# [TRY IT]
From the first line to the last, give the listing again exactly.

# [INPUT RECORDS]
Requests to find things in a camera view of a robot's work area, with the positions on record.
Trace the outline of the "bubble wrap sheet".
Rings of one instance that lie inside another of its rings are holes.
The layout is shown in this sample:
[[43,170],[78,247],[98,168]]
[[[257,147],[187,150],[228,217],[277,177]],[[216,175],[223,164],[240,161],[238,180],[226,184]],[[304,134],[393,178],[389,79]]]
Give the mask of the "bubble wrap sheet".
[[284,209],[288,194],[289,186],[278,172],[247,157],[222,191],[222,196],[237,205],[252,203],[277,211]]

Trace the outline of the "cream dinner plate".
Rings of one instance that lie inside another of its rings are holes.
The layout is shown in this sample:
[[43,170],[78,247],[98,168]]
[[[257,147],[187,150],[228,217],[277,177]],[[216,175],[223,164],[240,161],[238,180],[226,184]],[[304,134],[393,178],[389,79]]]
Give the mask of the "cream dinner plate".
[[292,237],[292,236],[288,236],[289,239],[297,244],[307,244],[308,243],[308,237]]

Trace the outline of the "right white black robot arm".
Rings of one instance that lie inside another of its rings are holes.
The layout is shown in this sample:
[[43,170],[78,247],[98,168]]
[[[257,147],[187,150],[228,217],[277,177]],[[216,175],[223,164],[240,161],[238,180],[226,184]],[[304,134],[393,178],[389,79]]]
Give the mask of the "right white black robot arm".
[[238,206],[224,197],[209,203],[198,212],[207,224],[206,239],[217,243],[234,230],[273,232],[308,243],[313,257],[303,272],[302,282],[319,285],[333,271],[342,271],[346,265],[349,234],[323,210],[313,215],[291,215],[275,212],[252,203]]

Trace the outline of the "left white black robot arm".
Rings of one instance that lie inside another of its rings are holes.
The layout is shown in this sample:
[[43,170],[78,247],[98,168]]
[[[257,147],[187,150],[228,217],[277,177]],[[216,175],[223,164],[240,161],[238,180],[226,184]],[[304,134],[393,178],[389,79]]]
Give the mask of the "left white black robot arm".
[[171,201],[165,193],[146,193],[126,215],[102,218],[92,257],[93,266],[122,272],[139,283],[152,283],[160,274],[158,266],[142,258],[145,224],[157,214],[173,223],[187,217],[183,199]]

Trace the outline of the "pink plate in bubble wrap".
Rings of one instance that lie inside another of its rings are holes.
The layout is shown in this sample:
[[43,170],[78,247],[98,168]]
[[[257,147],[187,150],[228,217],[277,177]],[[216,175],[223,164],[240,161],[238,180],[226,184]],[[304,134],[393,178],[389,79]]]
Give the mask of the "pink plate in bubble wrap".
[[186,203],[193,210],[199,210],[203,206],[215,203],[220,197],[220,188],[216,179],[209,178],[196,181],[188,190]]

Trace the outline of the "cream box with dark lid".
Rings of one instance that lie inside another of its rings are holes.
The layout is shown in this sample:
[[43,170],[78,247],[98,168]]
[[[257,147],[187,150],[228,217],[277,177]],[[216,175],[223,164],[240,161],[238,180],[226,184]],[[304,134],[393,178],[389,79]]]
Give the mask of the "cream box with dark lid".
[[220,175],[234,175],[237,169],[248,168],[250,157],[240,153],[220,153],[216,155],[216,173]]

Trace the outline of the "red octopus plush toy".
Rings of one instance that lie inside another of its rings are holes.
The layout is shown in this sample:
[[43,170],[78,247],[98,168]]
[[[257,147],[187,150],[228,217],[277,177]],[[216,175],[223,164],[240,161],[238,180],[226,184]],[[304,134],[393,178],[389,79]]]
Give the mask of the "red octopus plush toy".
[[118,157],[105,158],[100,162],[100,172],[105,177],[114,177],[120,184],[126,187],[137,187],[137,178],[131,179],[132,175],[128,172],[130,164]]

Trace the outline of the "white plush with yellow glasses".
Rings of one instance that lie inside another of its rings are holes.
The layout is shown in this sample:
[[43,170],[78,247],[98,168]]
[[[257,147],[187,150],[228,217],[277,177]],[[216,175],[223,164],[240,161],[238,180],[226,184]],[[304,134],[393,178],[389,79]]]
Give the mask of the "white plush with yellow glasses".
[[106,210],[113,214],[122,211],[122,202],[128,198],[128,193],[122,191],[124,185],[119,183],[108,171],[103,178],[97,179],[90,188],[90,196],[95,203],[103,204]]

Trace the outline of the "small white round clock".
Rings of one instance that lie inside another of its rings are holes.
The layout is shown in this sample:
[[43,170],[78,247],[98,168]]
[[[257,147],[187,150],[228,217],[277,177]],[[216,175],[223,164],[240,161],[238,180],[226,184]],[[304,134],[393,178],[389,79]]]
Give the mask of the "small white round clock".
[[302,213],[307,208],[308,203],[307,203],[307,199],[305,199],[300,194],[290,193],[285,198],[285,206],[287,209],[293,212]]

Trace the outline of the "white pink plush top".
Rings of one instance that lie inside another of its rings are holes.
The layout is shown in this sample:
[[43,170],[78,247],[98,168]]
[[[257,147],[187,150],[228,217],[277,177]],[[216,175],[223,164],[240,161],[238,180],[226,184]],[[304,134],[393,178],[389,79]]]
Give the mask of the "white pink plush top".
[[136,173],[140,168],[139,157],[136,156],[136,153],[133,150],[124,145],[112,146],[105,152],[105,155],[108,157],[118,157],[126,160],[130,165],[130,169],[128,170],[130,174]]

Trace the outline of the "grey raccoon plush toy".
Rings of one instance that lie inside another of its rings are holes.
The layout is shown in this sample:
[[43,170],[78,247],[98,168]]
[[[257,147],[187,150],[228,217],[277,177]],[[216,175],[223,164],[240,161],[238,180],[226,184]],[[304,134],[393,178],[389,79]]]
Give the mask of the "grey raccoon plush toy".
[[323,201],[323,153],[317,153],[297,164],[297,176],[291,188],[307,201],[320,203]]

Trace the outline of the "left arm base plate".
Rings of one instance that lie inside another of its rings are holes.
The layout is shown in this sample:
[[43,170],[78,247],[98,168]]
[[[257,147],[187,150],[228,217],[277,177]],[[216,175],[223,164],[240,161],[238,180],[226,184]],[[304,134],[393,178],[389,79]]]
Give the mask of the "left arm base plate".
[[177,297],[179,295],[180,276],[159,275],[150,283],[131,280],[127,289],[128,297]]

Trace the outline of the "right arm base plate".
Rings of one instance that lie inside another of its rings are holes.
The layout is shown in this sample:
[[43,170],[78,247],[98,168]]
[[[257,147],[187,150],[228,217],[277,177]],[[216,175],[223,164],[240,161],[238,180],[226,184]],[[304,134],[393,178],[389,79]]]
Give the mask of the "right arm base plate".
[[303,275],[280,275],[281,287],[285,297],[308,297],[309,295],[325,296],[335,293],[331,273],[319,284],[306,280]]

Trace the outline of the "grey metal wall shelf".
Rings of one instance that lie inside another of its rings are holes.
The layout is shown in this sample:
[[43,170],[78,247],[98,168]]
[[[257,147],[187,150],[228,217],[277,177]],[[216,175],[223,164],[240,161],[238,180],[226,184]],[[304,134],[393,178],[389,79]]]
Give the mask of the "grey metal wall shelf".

# [EXERCISE RESPONSE]
Requests to find things in a camera view of a robot's work area, with the positions on record.
Trace the outline of the "bubble wrap sheet".
Rings of one instance that lie inside another of its rings are holes.
The layout is shown in this sample:
[[43,170],[78,247],[98,168]]
[[[257,147],[187,150],[228,217],[277,177]],[[216,175],[223,164],[240,161],[238,180],[226,184]],[[304,134],[393,178],[389,79]]]
Give the mask of the "bubble wrap sheet".
[[284,209],[288,194],[289,186],[278,172],[247,157],[222,191],[222,196],[237,205],[252,203],[277,211]]

Trace the outline of the "cream dinner plate".
Rings of one instance that lie inside another of its rings are holes.
The layout is shown in this sample:
[[43,170],[78,247],[98,168]]
[[[257,147],[187,150],[228,217],[277,177]],[[216,175],[223,164],[240,161],[238,180],[226,184]],[[304,134],[393,178],[389,79]]]
Give the mask of the "cream dinner plate".
[[292,237],[292,236],[288,236],[289,239],[297,244],[307,244],[308,243],[308,237]]

Trace the outline of the "right white black robot arm".
Rings of one instance that lie inside another of its rings are holes.
The layout is shown in this sample:
[[43,170],[78,247],[98,168]]
[[[257,147],[187,150],[228,217],[277,177]],[[216,175],[223,164],[240,161],[238,180],[226,184]],[[304,134],[393,178],[389,79]]]
Give the mask of the "right white black robot arm".
[[238,206],[224,197],[209,203],[198,212],[207,224],[206,239],[217,243],[234,230],[273,232],[308,243],[313,257],[303,272],[302,282],[319,285],[333,271],[342,271],[346,265],[349,234],[323,210],[313,215],[291,215],[275,212],[252,203]]

Trace the outline of the "left white black robot arm".
Rings of one instance that lie inside another of its rings are holes.
The layout is shown in this sample:
[[43,170],[78,247],[98,168]]
[[[257,147],[187,150],[228,217],[277,177]],[[216,175],[223,164],[240,161],[238,180],[226,184]],[[304,134],[393,178],[389,79]]]
Give the mask of the "left white black robot arm".
[[171,201],[165,193],[146,193],[126,215],[102,218],[92,257],[93,266],[122,272],[139,283],[152,283],[160,274],[158,266],[142,258],[145,224],[157,214],[173,223],[187,217],[183,199]]

Trace the outline of the "pink plate in bubble wrap".
Rings of one instance that lie inside another of its rings are holes.
The layout is shown in this sample:
[[43,170],[78,247],[98,168]]
[[[257,147],[187,150],[228,217],[277,177]],[[216,175],[223,164],[240,161],[238,180],[226,184]],[[304,134],[393,178],[389,79]]]
Give the mask of the "pink plate in bubble wrap".
[[186,203],[193,210],[199,210],[203,206],[215,203],[220,197],[220,188],[216,179],[209,178],[196,181],[188,190]]

Trace the outline of the "cream box with dark lid".
Rings of one instance that lie inside another of its rings are holes.
The layout is shown in this sample:
[[43,170],[78,247],[98,168]]
[[[257,147],[187,150],[228,217],[277,177]],[[216,175],[223,164],[240,161],[238,180],[226,184]],[[304,134],[393,178],[389,79]]]
Give the mask of the "cream box with dark lid".
[[220,175],[234,175],[237,169],[248,168],[250,157],[240,153],[220,153],[216,155],[216,173]]

Trace the outline of the "red octopus plush toy".
Rings of one instance that lie inside another of its rings are holes.
The layout is shown in this sample:
[[43,170],[78,247],[98,168]]
[[[257,147],[187,150],[228,217],[277,177]],[[216,175],[223,164],[240,161],[238,180],[226,184]],[[304,134],[393,178],[389,79]]]
Give the mask of the "red octopus plush toy".
[[118,157],[105,158],[100,162],[100,172],[105,177],[114,177],[120,184],[126,187],[137,187],[137,178],[131,179],[132,175],[128,172],[130,164]]

Trace the outline of the "white plush with yellow glasses".
Rings of one instance that lie inside another of its rings are holes.
The layout is shown in this sample:
[[43,170],[78,247],[98,168]]
[[[257,147],[187,150],[228,217],[277,177]],[[216,175],[223,164],[240,161],[238,180],[226,184]],[[304,134],[393,178],[389,79]]]
Give the mask of the "white plush with yellow glasses".
[[106,210],[113,214],[122,211],[122,202],[128,198],[128,193],[122,191],[124,185],[119,183],[108,171],[103,178],[97,179],[90,188],[90,196],[95,203],[103,204]]

Trace the outline of the "small white round clock".
Rings of one instance that lie inside another of its rings are holes.
The layout is shown in this sample:
[[43,170],[78,247],[98,168]]
[[[257,147],[187,150],[228,217],[277,177]],[[216,175],[223,164],[240,161],[238,180],[226,184]],[[304,134],[393,178],[389,79]]]
Give the mask of the "small white round clock".
[[302,213],[307,208],[308,203],[307,203],[307,199],[305,199],[300,194],[290,193],[285,198],[285,206],[287,209],[293,212]]

Trace the outline of the "white pink plush top".
Rings of one instance that lie inside another of its rings are holes.
The layout is shown in this sample:
[[43,170],[78,247],[98,168]]
[[[257,147],[187,150],[228,217],[277,177]],[[216,175],[223,164],[240,161],[238,180],[226,184]],[[304,134],[393,178],[389,79]]]
Give the mask of the "white pink plush top".
[[136,173],[140,168],[139,157],[136,156],[136,153],[133,150],[124,145],[112,146],[105,152],[105,155],[108,157],[118,157],[126,160],[130,165],[130,169],[128,170],[130,174]]

Trace the outline of the "grey raccoon plush toy".
Rings of one instance that lie inside another of its rings are holes.
The layout is shown in this sample:
[[43,170],[78,247],[98,168]]
[[[257,147],[187,150],[228,217],[277,177]],[[216,175],[223,164],[240,161],[238,180],[226,184]],[[304,134],[393,178],[389,79]]]
Give the mask of the "grey raccoon plush toy".
[[323,201],[323,153],[317,153],[297,164],[297,176],[291,188],[307,201],[320,203]]

Trace the outline of the "left arm base plate".
Rings of one instance that lie inside another of its rings are holes.
The layout is shown in this sample:
[[43,170],[78,247],[98,168]]
[[[257,147],[187,150],[228,217],[277,177]],[[216,175],[223,164],[240,161],[238,180],[226,184]],[[304,134],[393,178],[389,79]]]
Give the mask of the "left arm base plate".
[[177,297],[179,295],[180,276],[159,275],[150,283],[131,280],[127,289],[128,297]]

Trace the outline of the "right arm base plate".
Rings of one instance that lie inside another of its rings are holes.
The layout is shown in this sample:
[[43,170],[78,247],[98,168]]
[[[257,147],[187,150],[228,217],[277,177]],[[216,175],[223,164],[240,161],[238,180],[226,184]],[[304,134],[393,178],[389,79]]]
Give the mask of the "right arm base plate".
[[303,275],[280,275],[281,287],[285,297],[308,297],[309,295],[325,296],[335,293],[331,273],[319,284],[306,280]]

Trace the outline of the "grey metal wall shelf".
Rings of one instance that lie inside another of its rings are holes.
The layout is shown in this sample:
[[43,170],[78,247],[98,168]]
[[[257,147],[187,150],[228,217],[277,177]],[[216,175],[223,164],[240,161],[238,180],[226,184]],[[304,134],[393,178],[389,79]]]
Give the mask of the "grey metal wall shelf".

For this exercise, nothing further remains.